**Assignment:** Set down, word for word, each line from the top of the data through the line that has "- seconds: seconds"; omit every picture.

BEGIN

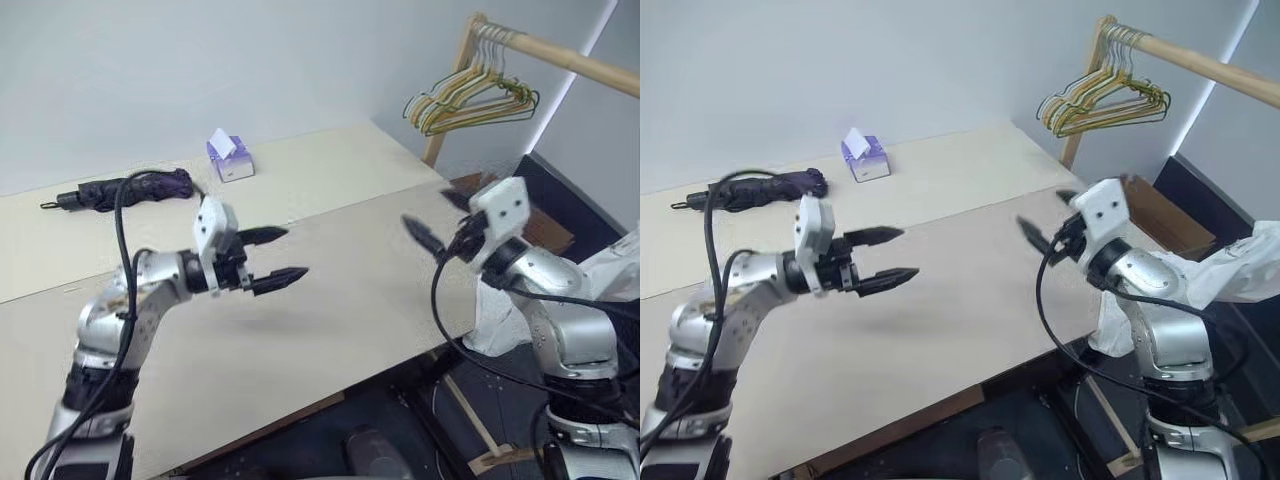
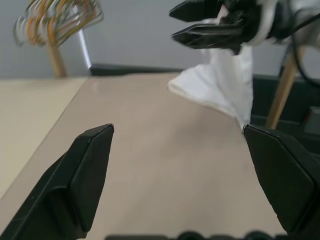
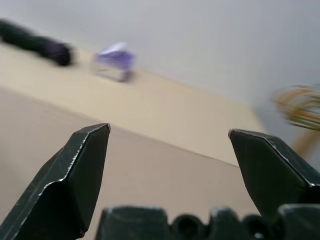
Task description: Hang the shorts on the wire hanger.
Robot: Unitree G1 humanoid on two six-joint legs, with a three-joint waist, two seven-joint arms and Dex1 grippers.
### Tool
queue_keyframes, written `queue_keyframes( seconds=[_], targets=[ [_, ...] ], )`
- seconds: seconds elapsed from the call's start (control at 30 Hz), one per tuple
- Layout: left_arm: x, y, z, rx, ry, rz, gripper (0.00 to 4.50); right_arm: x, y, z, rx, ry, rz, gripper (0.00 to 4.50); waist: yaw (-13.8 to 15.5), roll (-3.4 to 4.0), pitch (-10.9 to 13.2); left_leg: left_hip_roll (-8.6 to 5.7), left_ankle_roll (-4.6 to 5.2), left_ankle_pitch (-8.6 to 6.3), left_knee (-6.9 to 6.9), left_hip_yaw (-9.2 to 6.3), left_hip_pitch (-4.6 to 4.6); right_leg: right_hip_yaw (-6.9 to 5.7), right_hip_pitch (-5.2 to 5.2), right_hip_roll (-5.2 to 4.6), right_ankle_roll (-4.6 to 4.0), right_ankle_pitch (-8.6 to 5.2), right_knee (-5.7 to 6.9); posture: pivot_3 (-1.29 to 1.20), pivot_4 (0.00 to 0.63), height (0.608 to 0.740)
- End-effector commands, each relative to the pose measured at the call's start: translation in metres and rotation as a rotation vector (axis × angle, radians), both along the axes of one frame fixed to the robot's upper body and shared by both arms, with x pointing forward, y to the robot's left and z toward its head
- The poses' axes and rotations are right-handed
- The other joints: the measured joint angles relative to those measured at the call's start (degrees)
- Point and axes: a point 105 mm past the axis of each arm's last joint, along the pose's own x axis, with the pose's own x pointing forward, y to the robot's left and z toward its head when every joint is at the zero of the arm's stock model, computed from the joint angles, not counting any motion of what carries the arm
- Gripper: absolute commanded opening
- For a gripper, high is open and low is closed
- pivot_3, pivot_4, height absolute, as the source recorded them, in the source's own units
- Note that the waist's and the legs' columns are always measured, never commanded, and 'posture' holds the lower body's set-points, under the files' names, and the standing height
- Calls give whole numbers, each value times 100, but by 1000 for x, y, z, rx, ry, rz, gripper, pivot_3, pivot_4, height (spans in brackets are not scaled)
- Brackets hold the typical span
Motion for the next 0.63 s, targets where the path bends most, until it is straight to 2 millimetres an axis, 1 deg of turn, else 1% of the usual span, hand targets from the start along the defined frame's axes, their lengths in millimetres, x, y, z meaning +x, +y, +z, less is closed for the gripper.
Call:
queue_keyframes(
  seconds=[0.03, 0.1, 0.23, 0.43, 0.53, 0.63],
  targets=[
    [-10, 14, 9, 52, -84, 50, 4500, -8, 20, 4, -44, 9, 216, 4452, 124, -1, 1, -1, 0, 0, 0, 0, 0, 0, 0, -1, 0, 0, 2, -156, 21, 740],
    [-18, 21, 4, 80, -83, 75, 4500, -9, 27, 1, -71, 21, 280, 4452, 280, -1, 1, 0, 0, 0, 0, 2, 3, 1, -1, 0, 0, 0, 3, -135, 24, 740],
    [-31, 30, 1, 110, -84, 111, 4500, -6, 34, -2, -101, 19, 332, 4452, 638, 1, 3, 4, -4, -3, 0, 4, 1, 0, -8, 2, 0, 0, 3, -84, 33, 740],
    [-39, 35, 0, 126, -89, 145, 4500, -3, 43, -2, -122, 8, 389, 4452, 1223, 1, 5, 3, -30, -18, 4, 14, 1, -4, -12, -2, -3, 2, 2, -58, 39, 740],
    [-40, 36, -2, 151, -90, 149, 4500, -2, 43, -3, -134, 4, 398, 4452, 1407, 2, 5, 4, -33, -19, 13, 27, 4, -2, -15, -3, -7, 3, -4, -58, 40, 740],
    [-39, 37, -1, 156, -98, 154, 4500, -2, 42, -5, -136, 5, 400, 4452, 1477, 2, 5, 4, -34, -19, 17, 34, 8, -2, -15, 1, -12, 5, -2, -61, 41, 740]
  ],
)
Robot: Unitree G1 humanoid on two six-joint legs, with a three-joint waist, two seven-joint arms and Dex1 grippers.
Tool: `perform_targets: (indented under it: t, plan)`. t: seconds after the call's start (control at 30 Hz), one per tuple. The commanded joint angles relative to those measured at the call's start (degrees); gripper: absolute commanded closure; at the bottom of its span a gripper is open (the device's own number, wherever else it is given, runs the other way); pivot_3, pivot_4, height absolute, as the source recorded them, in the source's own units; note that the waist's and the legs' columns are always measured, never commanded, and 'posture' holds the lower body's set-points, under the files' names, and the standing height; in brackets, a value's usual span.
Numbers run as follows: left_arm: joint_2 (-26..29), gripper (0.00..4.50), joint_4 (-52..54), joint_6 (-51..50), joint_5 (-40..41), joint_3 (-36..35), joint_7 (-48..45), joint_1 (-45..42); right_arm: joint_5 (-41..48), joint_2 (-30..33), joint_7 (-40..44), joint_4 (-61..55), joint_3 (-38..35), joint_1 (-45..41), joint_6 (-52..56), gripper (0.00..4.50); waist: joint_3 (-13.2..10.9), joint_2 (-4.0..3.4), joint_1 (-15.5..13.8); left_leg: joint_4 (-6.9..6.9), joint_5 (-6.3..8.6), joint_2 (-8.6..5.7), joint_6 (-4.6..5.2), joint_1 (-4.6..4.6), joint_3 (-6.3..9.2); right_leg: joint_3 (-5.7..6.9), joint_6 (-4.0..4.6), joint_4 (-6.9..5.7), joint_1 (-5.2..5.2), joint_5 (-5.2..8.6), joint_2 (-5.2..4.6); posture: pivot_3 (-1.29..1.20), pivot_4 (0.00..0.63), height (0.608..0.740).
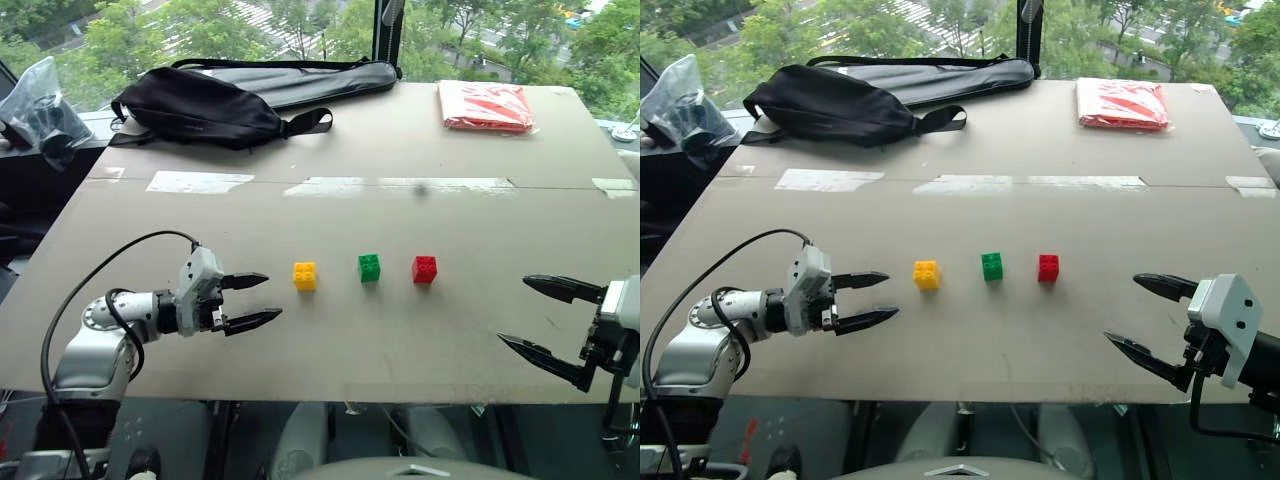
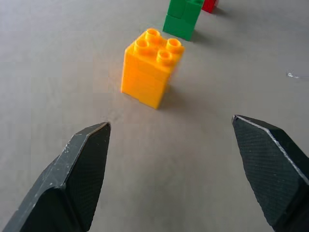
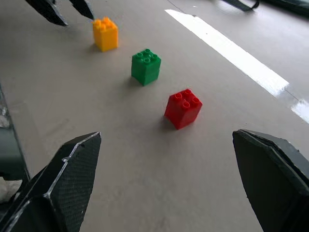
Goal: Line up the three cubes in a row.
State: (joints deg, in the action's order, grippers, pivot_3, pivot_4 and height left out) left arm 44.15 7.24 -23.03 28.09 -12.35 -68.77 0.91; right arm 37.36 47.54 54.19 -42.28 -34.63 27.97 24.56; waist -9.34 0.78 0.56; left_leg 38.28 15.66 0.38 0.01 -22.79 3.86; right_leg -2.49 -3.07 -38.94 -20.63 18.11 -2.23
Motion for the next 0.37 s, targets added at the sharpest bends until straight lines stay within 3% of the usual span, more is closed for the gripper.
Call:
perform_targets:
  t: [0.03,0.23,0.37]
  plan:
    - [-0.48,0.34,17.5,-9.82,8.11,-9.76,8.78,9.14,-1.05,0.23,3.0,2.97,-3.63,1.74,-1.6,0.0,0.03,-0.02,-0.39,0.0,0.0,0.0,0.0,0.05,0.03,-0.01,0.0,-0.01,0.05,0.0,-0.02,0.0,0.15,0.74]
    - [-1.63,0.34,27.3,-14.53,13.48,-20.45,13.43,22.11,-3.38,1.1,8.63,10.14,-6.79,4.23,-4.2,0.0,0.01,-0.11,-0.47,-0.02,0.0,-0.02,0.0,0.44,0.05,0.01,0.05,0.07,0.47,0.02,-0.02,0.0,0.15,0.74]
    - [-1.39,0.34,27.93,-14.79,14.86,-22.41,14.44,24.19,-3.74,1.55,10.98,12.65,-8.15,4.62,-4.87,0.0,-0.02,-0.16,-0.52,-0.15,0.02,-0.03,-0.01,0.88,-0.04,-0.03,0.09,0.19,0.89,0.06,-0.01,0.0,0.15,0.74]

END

**Response to this task:**
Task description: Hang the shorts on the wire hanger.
Robot: Unitree G1 humanoid on two six-joint legs, with a three-joint waist, two seven-joint arms and Dex1 grippers.
### Tool
queue_keyframes, written `queue_keyframes( seconds=[_], targets=[ [_, ...] ], )`
- seconds: seconds elapsed from the call's start (control at 30 Hz), one per tuple

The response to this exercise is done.